▸ **YOUR INSTRUCTIONS**:
If a line in the data has the string "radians", please show it.

▸ **PROVIDED DATA**:
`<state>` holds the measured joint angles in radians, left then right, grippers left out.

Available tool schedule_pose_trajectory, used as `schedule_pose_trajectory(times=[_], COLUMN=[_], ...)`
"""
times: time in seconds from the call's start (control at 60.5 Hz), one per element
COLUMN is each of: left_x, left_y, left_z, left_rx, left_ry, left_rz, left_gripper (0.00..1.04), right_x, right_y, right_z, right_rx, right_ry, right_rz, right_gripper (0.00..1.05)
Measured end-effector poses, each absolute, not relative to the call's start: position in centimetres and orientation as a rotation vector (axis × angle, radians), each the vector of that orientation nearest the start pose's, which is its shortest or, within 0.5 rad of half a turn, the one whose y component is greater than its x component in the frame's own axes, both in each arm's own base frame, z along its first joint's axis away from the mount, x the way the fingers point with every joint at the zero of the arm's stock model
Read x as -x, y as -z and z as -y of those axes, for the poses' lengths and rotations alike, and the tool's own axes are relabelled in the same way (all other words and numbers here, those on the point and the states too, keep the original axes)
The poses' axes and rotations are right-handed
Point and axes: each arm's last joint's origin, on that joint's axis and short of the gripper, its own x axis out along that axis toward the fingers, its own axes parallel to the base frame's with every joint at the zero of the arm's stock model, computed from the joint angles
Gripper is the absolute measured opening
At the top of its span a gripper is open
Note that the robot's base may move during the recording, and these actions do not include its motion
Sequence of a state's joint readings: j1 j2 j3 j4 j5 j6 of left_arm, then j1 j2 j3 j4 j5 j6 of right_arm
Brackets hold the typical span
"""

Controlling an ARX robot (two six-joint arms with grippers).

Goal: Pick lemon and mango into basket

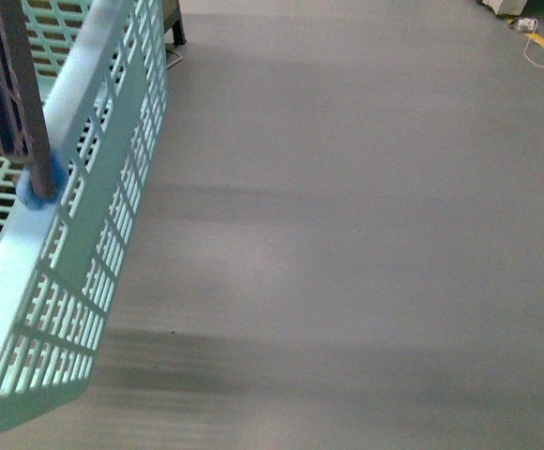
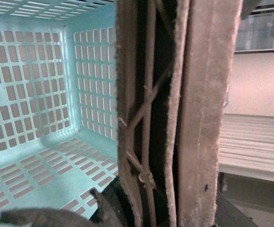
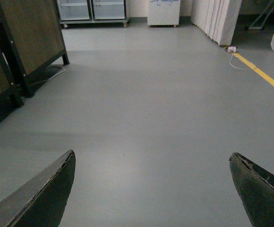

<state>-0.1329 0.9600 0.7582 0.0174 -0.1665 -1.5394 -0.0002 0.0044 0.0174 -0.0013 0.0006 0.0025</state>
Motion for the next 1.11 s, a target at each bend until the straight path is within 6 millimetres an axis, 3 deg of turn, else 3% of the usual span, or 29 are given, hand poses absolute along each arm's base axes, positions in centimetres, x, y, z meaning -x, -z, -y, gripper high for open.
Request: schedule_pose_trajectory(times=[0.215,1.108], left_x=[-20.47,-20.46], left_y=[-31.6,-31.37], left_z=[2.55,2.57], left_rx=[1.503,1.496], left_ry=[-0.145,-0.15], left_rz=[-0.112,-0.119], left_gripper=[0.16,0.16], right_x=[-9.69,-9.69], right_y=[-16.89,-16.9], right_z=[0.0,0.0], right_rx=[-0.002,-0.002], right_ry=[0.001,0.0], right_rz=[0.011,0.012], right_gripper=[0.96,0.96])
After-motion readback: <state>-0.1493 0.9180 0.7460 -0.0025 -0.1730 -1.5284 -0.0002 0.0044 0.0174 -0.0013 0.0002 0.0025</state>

▸ **OUTPUT BELOW**:
`<state>` holds the measured joint angles in radians, left then right, grippers left out.
Measured end-effector poses, each absolute, not relative to the call's start: position in centimetres and orientation as a rotation vector (axis × angle, radians), each the vector of that orientation nearest the start pose's, which is its shortest or, within 0.5 rad of half a turn, the one whose y component is greater than its x component in the frame's own axes, both in each arm's own base frame, z along its first joint's axis away from the mount, x the way the fingers point with every joint at the zero of the arm's stock model

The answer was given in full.